COMMACK, N.Y. - Scienture Holdings Inc. (NASDAQ:SCNX) received approval from Nasdaq for a 180-day extension to meet the exchange's minimum bid price requirement of $1.00 per share, according to a press release statement. The stock currently trades at $0.34, down 64% over the past year and 53% in the last six months.
The pharmaceutical holding company was notified Monday that it has until October 12, 2026 to regain compliance with Nasdaq Listing Rule 5810(c)(3)(A). The company's common stock will continue trading on the Nasdaq Capital Market under the symbol SCNX during the extension period.

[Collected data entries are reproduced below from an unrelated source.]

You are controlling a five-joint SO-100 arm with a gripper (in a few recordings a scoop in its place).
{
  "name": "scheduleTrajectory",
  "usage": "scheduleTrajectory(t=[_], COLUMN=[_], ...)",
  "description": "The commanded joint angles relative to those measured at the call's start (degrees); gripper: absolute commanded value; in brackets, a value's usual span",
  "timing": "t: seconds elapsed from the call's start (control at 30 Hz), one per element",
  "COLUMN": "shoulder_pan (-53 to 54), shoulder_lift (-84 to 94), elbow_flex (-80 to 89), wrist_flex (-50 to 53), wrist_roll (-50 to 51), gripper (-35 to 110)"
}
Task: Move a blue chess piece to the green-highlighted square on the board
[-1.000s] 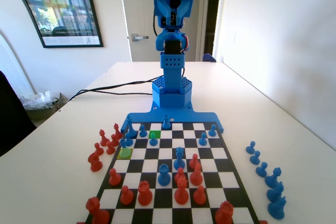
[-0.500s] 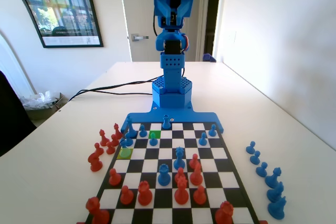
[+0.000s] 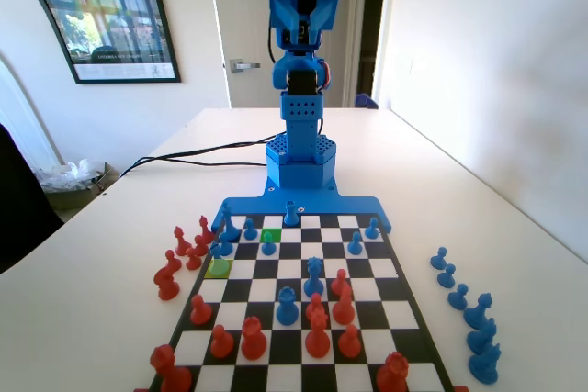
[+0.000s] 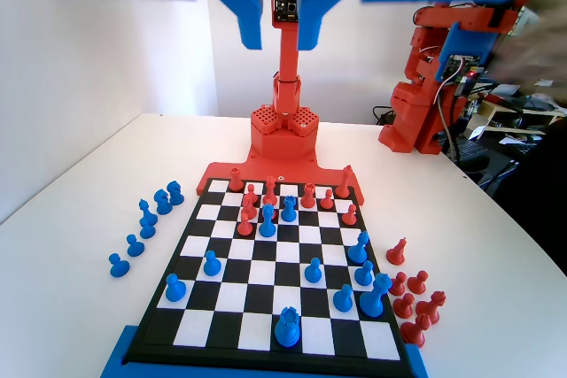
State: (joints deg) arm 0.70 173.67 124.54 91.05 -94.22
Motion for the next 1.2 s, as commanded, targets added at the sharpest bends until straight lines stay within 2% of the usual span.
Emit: scheduleTrajectory(t=[0.0, 0.63, 0.93, 1.17], shoulder_pan=[0.44, -0.88, -1.49, 5.98], shoulder_lift=[1.32, -0.26, -23.29, -40.43], elbow_flex=[0.18, -0.09, -16.52, -22.68], wrist_flex=[-0.79, -0.26, -2.37, -2.2], wrist_roll=[-0.62, -2.55, 2.99, -1.05], gripper=[7, 1, 1, 1])
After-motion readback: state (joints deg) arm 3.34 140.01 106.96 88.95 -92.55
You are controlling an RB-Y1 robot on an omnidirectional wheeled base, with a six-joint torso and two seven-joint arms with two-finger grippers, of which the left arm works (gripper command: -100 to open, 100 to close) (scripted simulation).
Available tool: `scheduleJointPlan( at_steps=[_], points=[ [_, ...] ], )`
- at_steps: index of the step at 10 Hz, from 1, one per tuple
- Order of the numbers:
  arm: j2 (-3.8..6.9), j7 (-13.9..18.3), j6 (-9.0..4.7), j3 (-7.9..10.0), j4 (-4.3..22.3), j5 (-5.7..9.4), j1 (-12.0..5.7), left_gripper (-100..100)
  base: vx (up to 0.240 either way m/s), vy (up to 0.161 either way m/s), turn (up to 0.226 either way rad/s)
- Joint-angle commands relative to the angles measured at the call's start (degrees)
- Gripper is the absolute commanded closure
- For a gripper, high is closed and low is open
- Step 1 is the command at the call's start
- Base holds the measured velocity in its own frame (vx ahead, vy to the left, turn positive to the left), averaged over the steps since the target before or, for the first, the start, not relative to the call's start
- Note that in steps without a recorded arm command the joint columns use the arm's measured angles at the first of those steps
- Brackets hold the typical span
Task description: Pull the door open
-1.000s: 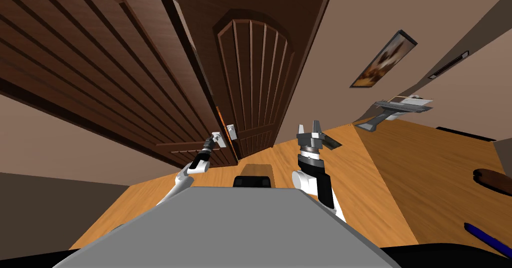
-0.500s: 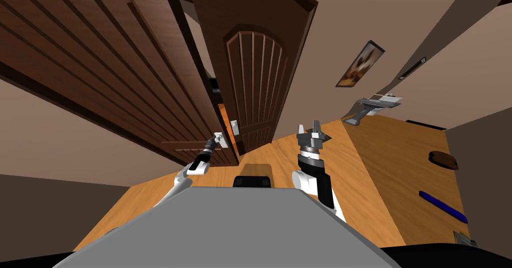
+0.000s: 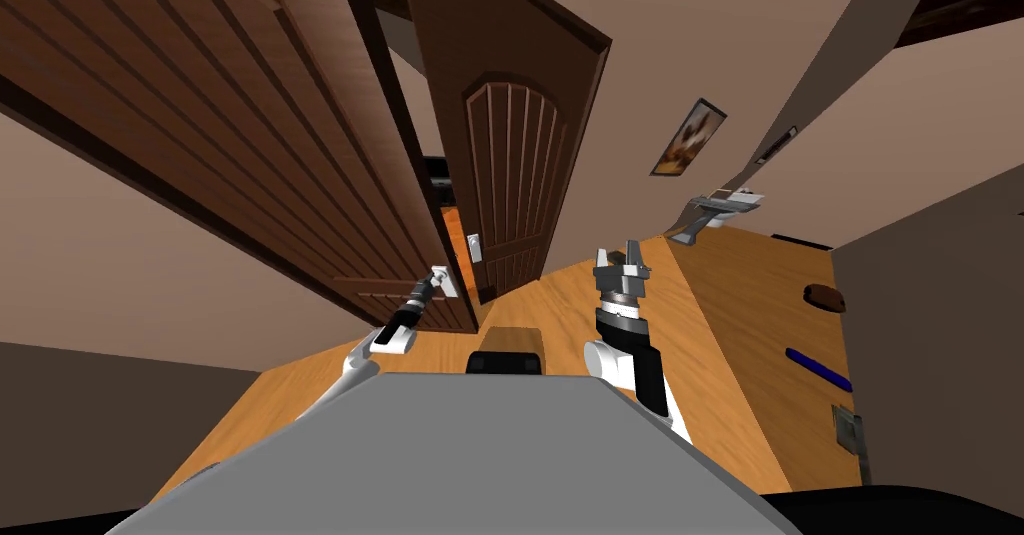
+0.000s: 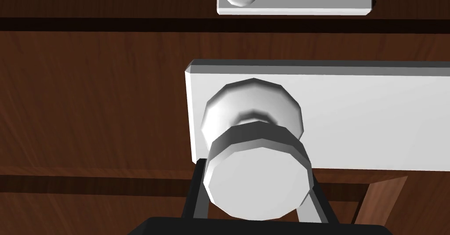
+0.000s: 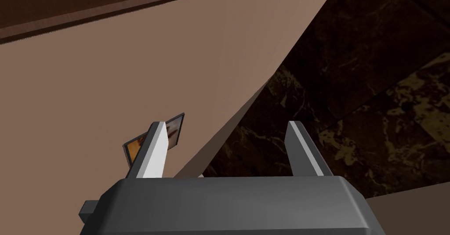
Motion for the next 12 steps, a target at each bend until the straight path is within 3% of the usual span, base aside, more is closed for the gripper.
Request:
scheduleJointPlan(
  at_steps=[1,6,7,8,9,12],
  points=[
    [1.32,1.03,-1.23,-1.35,-0.90,0.13,1.06,100,-0.264,0.117,-0.192],
    [6.05,4.16,-5.01,-5.25,-3.94,0.72,4.84,100,-0.231,0.112,-0.134],
    [6.69,4.58,-5.53,-5.78,-4.35,0.80,5.35,100,-0.219,0.113,-0.128],
    [6.69,4.28,-4.99,-4.92,-3.84,0.86,5.07,100,-0.097,0.057,-0.022],
    [7.87,5.15,-6.41,-5.83,-3.84,0.90,5.94,100,-0.151,0.073,-0.144],
    [9.92,6.52,-8.91,-7.16,-4.00,0.99,7.13,100,-0.226,0.095,-0.155]
  ],
)
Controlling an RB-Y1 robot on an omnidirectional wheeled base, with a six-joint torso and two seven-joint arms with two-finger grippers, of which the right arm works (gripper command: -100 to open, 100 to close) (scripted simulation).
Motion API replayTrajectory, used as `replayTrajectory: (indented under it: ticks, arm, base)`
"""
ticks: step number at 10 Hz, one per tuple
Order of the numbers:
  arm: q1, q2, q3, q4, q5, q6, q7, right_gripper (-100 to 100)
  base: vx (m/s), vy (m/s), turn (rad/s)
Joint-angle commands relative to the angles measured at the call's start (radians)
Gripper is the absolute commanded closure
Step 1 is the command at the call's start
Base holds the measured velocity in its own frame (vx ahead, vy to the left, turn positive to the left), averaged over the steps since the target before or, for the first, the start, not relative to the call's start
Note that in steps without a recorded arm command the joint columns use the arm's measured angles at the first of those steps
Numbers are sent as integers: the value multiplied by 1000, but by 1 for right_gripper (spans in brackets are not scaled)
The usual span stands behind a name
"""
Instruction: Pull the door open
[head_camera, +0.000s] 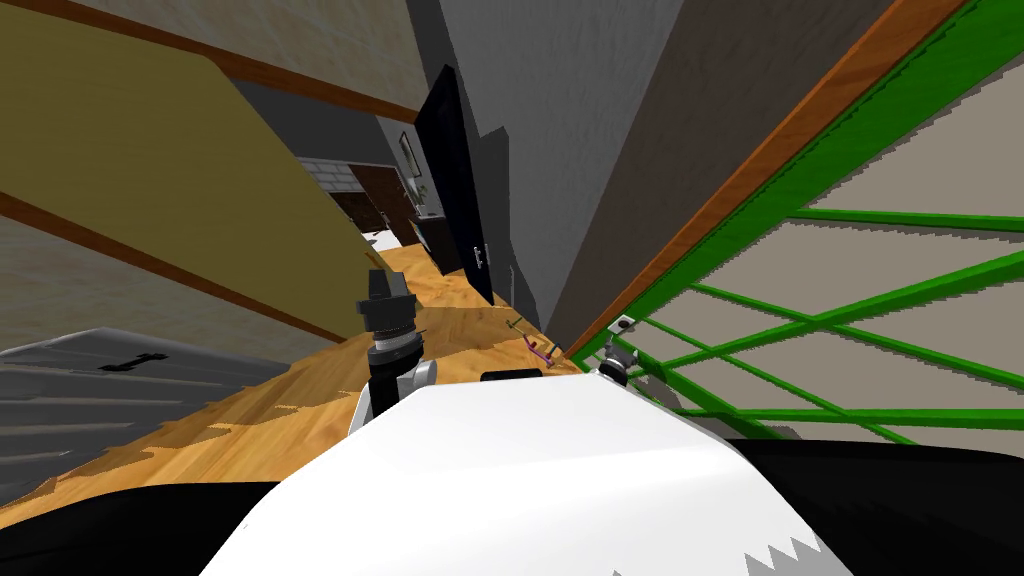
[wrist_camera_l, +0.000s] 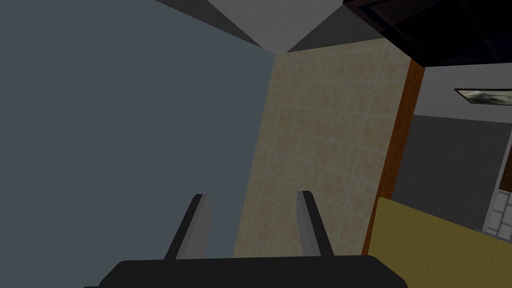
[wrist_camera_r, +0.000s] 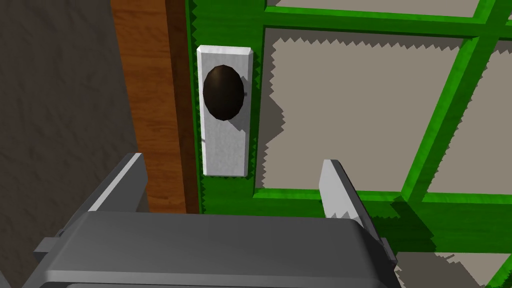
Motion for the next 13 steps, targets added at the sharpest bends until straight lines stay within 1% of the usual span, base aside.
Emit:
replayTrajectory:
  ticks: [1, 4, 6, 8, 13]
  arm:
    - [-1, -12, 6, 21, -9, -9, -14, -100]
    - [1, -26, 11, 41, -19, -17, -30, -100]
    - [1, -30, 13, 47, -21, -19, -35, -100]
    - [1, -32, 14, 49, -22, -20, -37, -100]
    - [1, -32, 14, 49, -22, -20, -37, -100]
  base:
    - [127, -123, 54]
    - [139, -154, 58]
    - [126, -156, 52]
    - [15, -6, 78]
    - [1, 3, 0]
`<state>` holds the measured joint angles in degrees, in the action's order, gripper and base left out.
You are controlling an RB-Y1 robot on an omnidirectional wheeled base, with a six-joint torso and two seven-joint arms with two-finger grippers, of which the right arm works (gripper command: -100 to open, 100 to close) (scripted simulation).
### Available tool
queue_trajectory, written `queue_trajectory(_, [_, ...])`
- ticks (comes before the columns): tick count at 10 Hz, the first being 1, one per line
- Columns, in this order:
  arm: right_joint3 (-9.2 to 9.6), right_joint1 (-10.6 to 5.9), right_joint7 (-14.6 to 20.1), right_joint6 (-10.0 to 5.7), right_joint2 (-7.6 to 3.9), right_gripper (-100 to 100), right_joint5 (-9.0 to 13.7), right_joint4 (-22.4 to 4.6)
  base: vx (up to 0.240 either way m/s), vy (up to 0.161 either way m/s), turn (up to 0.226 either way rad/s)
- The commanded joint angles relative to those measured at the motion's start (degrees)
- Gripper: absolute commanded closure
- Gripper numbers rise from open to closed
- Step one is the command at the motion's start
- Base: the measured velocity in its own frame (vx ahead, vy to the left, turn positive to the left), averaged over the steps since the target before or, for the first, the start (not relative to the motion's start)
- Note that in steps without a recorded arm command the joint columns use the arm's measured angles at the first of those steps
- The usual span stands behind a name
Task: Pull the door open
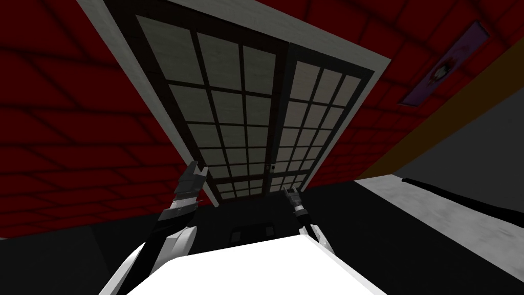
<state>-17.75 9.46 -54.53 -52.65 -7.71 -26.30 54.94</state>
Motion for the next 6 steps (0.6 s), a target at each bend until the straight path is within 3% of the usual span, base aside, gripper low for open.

Nasdaq's approval was based on Scienture meeting the continued listing requirement for market value of publicly held shares and all other applicable requirements for initial listing on the Nasdaq Capital Market, except for the bid price requirement. The company indicated its intention to cure the deficiency during the compliance period and, if necessary, effect a reverse stock split.
If the company's stock closes at or above $1.00 per share for a minimum of ten consecutive business days during the extension period, Nasdaq will provide written confirmation of compliance.
Scienture recently introduced Arbli, a liquid formulation of losartan for hypertension treatment. The company stated it plans to launch Rezenopy, a naloxone nasal spray, in the second quarter of 2026.
The company acknowledged there is no assurance it will regain compliance or maintain compliance with other Nasdaq listing criteria.
Scienture Holdings operates through its subsidiary Scienture LLC, focusing on developing and distributing specialty pharmaceutical products. The notification has no immediate effect on the listing or trading of the company's stock.
In other recent news, Scienture Holdings Inc. reported a significant net revenue increase of 216% for 2025, reaching $431,609 compared to $136,643 in 2024. The company's gross margin improved substantially to 76.8% from the previous year's 4.0%. Despite this growth, Scienture recorded a net loss from continuing operations of $41.5 million, which included a one-time, non-cash impairment charge of $26.3 million. Excluding this charge, the net loss showed a slight improvement of approximately $37,000 year-over-year. Scienture also completed the acquisition of Rezenopy, a naloxone nasal spray, in March 2025. The company announced securing multiple Group Purchasing Organization agreements for Rezenopy, providing access to over 5,000 healthcare institutions. Additionally, Scienture reported progress with its liquid losartan formulation, Arbli, and confirmed plans to launch Rezenopy in the second quarter of 2026. The company has secured pharmacy benefit manager rebate agreements and institutional GPO contracts for Arbli, expanding its reach to more than 2,500 healthcare institutions.